◆ **PROBLEM TO SOLVE**
Below are the records. How many of their lines contain "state"? Give only the number.

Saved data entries
..........

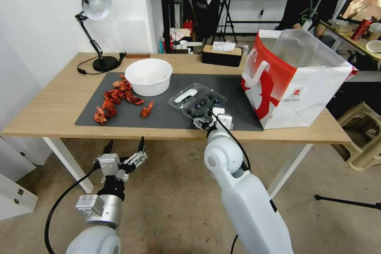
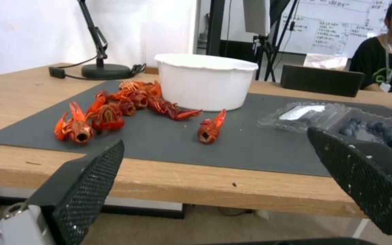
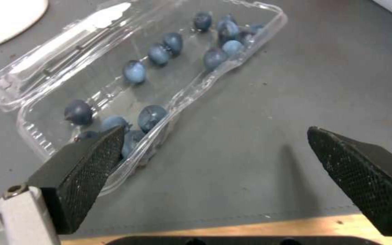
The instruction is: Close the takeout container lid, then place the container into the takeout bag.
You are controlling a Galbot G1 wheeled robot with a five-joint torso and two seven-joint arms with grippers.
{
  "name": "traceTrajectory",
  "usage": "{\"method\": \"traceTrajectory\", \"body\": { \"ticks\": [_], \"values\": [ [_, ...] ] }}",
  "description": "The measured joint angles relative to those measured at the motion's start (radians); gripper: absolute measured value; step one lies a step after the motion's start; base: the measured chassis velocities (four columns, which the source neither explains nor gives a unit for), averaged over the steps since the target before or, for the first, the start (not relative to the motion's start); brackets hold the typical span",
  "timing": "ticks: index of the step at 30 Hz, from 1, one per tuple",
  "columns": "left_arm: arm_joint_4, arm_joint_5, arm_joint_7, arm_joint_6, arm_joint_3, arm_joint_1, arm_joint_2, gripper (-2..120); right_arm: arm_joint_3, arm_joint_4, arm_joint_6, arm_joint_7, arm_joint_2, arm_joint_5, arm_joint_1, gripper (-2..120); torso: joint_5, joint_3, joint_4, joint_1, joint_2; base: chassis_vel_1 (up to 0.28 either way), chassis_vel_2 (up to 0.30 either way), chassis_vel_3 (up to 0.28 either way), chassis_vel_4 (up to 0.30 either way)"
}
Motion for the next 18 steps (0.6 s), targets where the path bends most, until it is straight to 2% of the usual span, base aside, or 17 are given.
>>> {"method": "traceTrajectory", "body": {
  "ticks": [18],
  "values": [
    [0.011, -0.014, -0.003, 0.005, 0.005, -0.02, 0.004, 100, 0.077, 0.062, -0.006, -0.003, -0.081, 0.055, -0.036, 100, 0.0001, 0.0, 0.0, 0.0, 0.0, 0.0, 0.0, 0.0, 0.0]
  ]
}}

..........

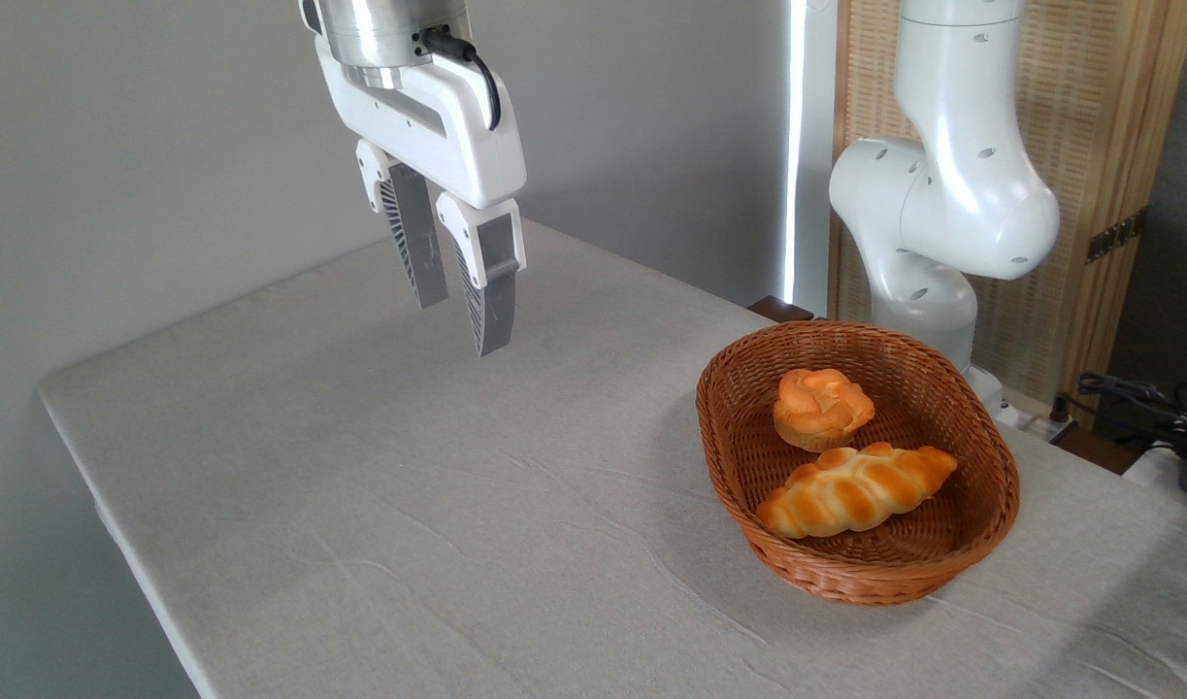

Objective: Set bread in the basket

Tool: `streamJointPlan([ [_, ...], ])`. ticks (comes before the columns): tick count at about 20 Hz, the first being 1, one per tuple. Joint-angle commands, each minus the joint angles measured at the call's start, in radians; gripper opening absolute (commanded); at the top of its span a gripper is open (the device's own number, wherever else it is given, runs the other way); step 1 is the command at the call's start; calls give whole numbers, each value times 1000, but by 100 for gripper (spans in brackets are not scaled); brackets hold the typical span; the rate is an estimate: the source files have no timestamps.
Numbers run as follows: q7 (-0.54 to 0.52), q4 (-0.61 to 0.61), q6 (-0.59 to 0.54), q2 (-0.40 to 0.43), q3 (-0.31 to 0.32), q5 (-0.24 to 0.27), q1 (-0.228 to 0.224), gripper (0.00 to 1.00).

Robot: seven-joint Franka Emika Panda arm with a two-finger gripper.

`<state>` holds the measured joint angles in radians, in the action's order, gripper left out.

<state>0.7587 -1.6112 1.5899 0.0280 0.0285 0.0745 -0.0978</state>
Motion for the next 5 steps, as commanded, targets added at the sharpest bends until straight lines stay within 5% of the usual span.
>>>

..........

◆ **ANSWER SPACE**
2